On Tue, 26 Apr 2011 15:39:37 -0400, Brandon McGinty wrote:

> I'm trying to import hundreds of thousands of e-mail messages into a
> database with Python.
> However, some of these mailboxes are so large that they are giving
> errors when being read with the standard mailbox module.
> I created a buffered reader, that reads chunks of the mailbox, splits
> them using the re.split function with a compiled regexp, and imports
> each chunk as a message.
> The regular expression work is where the bottle-neck appears to be,
> based on timings.
> I'm wondering if there is a faster way to do this, or some other method
> that you all would recommend.

Consider using awk. In my experience, high-level languages tend to have
slower regex libraries than simple tools such as sed and awk.

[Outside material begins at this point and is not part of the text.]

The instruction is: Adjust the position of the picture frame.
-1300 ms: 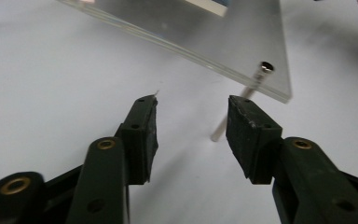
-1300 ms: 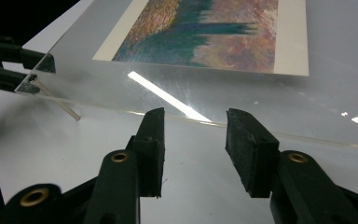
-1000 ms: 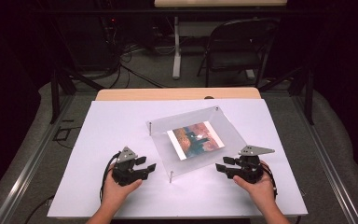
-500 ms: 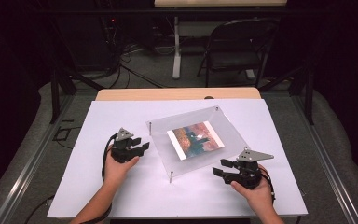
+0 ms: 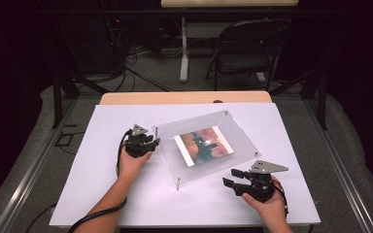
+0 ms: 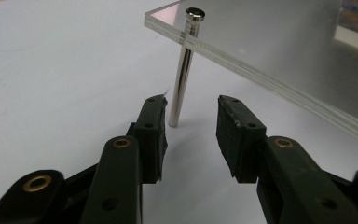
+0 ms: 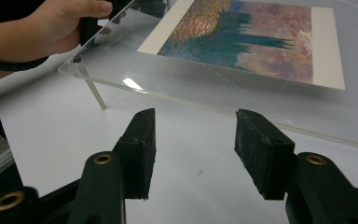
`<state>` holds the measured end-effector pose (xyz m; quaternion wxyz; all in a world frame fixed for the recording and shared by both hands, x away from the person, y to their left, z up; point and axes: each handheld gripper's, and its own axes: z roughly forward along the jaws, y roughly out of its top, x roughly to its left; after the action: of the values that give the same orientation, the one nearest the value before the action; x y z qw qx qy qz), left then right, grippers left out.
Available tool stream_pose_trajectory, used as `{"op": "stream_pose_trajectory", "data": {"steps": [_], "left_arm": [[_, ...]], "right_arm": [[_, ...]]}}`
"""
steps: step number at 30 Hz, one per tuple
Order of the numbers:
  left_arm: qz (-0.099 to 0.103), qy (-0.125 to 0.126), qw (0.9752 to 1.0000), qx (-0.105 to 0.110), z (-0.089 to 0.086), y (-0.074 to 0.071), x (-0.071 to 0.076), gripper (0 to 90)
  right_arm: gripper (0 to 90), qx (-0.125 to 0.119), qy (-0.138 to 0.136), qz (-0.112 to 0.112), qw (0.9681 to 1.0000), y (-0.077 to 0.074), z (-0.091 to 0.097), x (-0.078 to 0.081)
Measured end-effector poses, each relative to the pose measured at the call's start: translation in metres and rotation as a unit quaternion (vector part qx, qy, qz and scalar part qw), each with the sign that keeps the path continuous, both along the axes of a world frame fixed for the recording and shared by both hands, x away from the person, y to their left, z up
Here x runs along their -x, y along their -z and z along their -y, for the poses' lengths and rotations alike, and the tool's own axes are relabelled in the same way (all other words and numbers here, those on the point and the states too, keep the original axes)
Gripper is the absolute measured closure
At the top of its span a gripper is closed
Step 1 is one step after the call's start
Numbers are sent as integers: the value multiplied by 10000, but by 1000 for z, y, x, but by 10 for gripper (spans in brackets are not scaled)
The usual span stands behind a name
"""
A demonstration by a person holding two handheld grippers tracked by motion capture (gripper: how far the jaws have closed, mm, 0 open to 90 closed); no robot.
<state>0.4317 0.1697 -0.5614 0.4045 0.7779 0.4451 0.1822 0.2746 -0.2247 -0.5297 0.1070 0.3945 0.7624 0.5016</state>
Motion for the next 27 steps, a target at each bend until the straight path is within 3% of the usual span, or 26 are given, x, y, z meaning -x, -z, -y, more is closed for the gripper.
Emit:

E.g. the following script reads a mailbox on stdin and writes a separate
file for each message:

        #!/usr/bin/awk -f
        BEGIN {
                num = 0;
                ofile = "";
        }
        
        /^From / {
                if (ofile != "") close(ofile);
                ofile = sprintf("%06d.mbox", num);
                num ++;
        }
        
        {
                print > ofile;
        }

It would be simple to modify it to start a new file after a given number
of messages or a given number of lines.

You can then read the resulting smaller mailboxes using your Python script.